- Exercise prompt -
Go through the listing below and retype exactly the lines starting at the one with "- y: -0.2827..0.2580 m" and ending at the one with "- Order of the", skipping pictures.

- Exercise data -
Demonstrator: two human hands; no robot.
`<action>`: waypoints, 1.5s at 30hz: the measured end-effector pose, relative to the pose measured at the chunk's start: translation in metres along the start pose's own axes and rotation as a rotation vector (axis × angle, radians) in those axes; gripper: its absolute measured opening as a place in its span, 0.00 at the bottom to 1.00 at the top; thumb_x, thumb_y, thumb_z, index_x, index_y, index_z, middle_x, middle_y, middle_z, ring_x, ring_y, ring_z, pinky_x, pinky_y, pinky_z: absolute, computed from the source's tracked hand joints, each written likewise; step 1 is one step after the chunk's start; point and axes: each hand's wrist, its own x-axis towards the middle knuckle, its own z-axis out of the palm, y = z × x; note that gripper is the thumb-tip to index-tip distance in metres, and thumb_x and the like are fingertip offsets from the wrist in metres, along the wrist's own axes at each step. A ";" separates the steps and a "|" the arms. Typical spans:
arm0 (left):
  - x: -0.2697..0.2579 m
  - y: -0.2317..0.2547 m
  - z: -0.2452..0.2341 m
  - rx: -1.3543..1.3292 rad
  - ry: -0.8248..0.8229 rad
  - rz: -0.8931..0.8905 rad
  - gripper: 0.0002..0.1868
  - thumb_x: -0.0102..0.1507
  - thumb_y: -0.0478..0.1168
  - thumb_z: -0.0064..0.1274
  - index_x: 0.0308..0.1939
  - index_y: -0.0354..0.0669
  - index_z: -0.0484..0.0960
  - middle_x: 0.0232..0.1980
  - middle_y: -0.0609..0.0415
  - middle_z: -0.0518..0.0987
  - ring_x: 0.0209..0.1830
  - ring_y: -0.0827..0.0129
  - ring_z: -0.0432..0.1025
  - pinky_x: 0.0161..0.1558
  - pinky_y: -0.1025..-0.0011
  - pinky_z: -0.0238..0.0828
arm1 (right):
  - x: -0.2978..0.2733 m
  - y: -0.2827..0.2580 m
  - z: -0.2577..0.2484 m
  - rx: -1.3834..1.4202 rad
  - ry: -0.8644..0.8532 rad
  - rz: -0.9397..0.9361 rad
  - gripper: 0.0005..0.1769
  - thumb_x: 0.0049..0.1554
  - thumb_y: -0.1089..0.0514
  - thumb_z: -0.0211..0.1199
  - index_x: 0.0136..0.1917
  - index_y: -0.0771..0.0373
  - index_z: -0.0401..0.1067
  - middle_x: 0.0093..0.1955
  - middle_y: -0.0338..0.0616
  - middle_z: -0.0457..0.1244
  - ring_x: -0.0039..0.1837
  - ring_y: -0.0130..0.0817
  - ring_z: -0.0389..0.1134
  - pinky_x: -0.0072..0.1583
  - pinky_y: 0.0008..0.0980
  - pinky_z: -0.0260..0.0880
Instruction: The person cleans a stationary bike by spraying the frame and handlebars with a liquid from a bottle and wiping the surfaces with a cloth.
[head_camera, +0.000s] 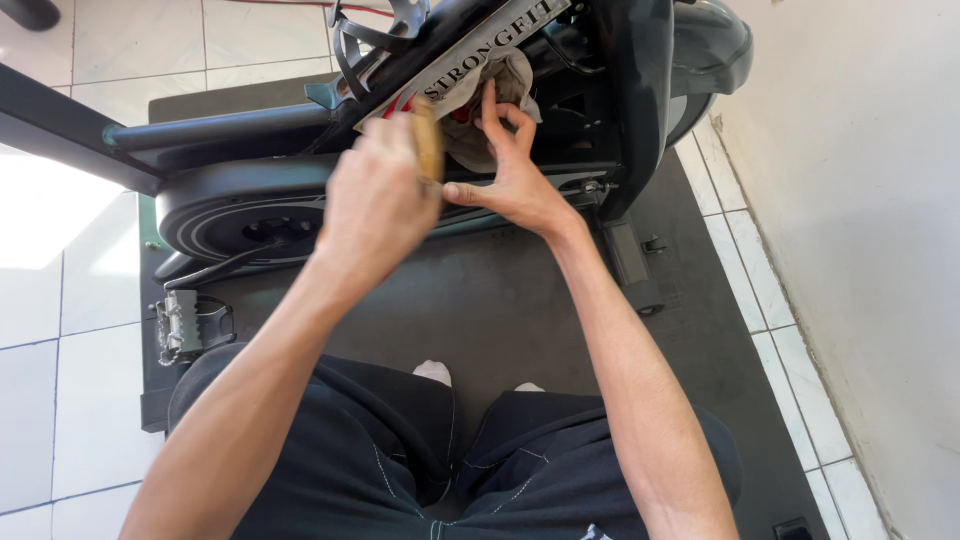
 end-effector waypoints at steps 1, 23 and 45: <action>-0.005 -0.005 -0.019 0.000 -0.002 -0.001 0.34 0.56 0.53 0.68 0.55 0.36 0.71 0.45 0.39 0.75 0.36 0.42 0.75 0.36 0.50 0.72 | -0.003 -0.001 -0.001 0.001 -0.001 0.002 0.76 0.43 0.21 0.68 0.84 0.44 0.21 0.79 0.51 0.31 0.88 0.53 0.36 0.83 0.51 0.34; -0.050 0.042 -0.063 -0.964 -0.110 0.058 0.08 0.68 0.38 0.52 0.37 0.44 0.69 0.33 0.58 0.72 0.27 0.67 0.66 0.35 0.69 0.63 | 0.014 0.037 0.042 0.492 1.017 0.011 0.13 0.61 0.50 0.62 0.53 0.61 0.72 0.50 0.40 0.70 0.56 0.29 0.69 0.63 0.31 0.67; -0.047 0.039 -0.076 -0.873 0.020 -0.008 0.10 0.70 0.37 0.50 0.35 0.43 0.67 0.28 0.62 0.69 0.22 0.72 0.61 0.32 0.72 0.61 | -0.005 0.004 -0.071 -0.101 1.295 -0.447 0.28 0.71 0.40 0.49 0.72 0.62 0.67 0.73 0.49 0.63 0.77 0.37 0.62 0.78 0.37 0.60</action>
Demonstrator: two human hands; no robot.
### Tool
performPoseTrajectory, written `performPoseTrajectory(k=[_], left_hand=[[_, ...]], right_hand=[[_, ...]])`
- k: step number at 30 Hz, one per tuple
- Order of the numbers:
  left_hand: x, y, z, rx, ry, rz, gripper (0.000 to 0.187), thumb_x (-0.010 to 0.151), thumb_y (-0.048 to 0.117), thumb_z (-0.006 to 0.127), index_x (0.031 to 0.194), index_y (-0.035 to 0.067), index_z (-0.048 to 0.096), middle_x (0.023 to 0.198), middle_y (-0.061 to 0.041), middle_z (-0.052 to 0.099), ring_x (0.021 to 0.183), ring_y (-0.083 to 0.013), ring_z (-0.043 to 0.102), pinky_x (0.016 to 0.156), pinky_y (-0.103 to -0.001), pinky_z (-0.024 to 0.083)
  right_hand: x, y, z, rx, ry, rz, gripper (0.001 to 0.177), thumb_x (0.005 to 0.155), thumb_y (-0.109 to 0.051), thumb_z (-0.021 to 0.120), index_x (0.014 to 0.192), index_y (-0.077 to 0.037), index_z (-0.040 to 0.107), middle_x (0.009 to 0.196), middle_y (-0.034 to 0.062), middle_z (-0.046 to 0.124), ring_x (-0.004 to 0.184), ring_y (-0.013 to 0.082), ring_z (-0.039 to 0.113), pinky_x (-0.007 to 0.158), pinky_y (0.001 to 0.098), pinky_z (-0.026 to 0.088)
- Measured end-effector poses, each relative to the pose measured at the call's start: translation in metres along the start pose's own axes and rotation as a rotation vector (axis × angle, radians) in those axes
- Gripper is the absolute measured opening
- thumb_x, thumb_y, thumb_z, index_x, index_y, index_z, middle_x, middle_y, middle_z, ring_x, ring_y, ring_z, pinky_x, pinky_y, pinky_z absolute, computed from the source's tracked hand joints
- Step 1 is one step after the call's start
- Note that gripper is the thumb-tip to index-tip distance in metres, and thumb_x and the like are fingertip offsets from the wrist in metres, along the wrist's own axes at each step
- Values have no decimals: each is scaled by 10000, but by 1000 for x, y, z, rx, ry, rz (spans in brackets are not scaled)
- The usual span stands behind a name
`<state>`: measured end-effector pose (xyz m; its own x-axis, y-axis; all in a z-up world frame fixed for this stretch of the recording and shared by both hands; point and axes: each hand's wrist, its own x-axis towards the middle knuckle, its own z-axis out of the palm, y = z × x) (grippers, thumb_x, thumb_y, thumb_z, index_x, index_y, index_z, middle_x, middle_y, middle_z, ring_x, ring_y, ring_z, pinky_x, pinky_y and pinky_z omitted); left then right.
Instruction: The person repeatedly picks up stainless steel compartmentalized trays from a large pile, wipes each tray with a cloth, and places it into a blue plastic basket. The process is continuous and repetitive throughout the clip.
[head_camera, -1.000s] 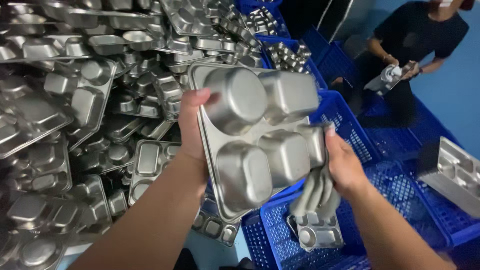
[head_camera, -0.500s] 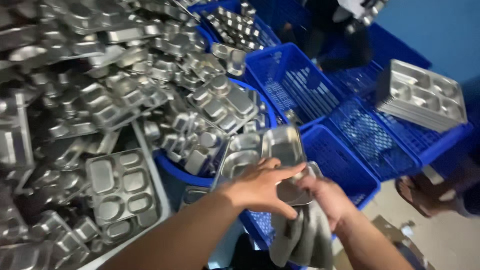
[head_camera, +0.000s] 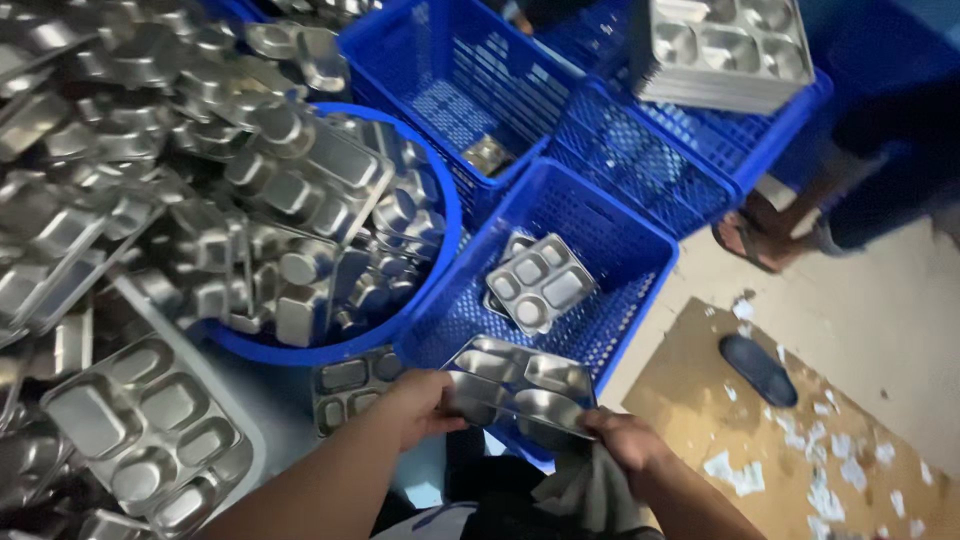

- Written solution -
  - y: -0.2827..0.2580 m
  - z: -0.2577..0.2484 m
  - rx: -1.3834..1.4202 rad
  - ry: -0.8644..0.8532 rad
  - rz: -0.9397..0.9361 rad
  - gripper: 0.0005..0.1769
  - thumb_x: 0.0049..0.1554
  - thumb_y: -0.1089..0.0514
  - thumb_z: -0.0211..0.1199
  - index_x: 0.0136..0.1917
  - index_y: -0.0771..0.0373
  - index_z: -0.0401..0.1067
  - middle_x: 0.0093..0.1955
  - middle_y: -0.0338..0.0616
  - middle_z: -0.0457..0.1244
  - ring_x: -0.0039..0.1837
  - ring_y: -0.0130..0.0817
  - ring_z: -0.0389..0.1134
  - pinky_x: -0.0072..0.1583
  - pinky_y: 0.0008..0.0980
  - pinky_z: -0.0260..0.0880
Instruction: The person cleans a stationary bike by spraying the frame and handlebars with a liquid from a bottle and wiping the surfaces with a cloth.
[head_camera, +0.000s] 
 end-effector waypoints at steps 1, 23 and 45: <action>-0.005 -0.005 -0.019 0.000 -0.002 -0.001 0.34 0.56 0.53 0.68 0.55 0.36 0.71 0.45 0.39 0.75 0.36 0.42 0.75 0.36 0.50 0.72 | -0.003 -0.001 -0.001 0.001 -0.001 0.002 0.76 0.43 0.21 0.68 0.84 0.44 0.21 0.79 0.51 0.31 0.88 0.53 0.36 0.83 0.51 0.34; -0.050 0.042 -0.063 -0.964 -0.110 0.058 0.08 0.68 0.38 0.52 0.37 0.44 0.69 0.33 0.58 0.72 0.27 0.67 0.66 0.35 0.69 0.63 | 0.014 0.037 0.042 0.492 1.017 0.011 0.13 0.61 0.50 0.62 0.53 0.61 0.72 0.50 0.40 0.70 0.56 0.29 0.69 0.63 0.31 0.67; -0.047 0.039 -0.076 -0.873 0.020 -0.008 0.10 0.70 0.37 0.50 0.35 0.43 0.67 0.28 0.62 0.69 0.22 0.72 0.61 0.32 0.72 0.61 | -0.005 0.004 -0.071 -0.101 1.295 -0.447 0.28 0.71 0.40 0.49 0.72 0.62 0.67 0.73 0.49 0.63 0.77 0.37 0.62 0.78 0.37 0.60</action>
Demonstrator: two human hands; no robot.
### Tool
performPoseTrajectory, written `performPoseTrajectory(k=[_], left_hand=[[_, ...]], right_hand=[[_, ...]])`
- k: step number at 30 Hz, one per tuple
- Order of the numbers:

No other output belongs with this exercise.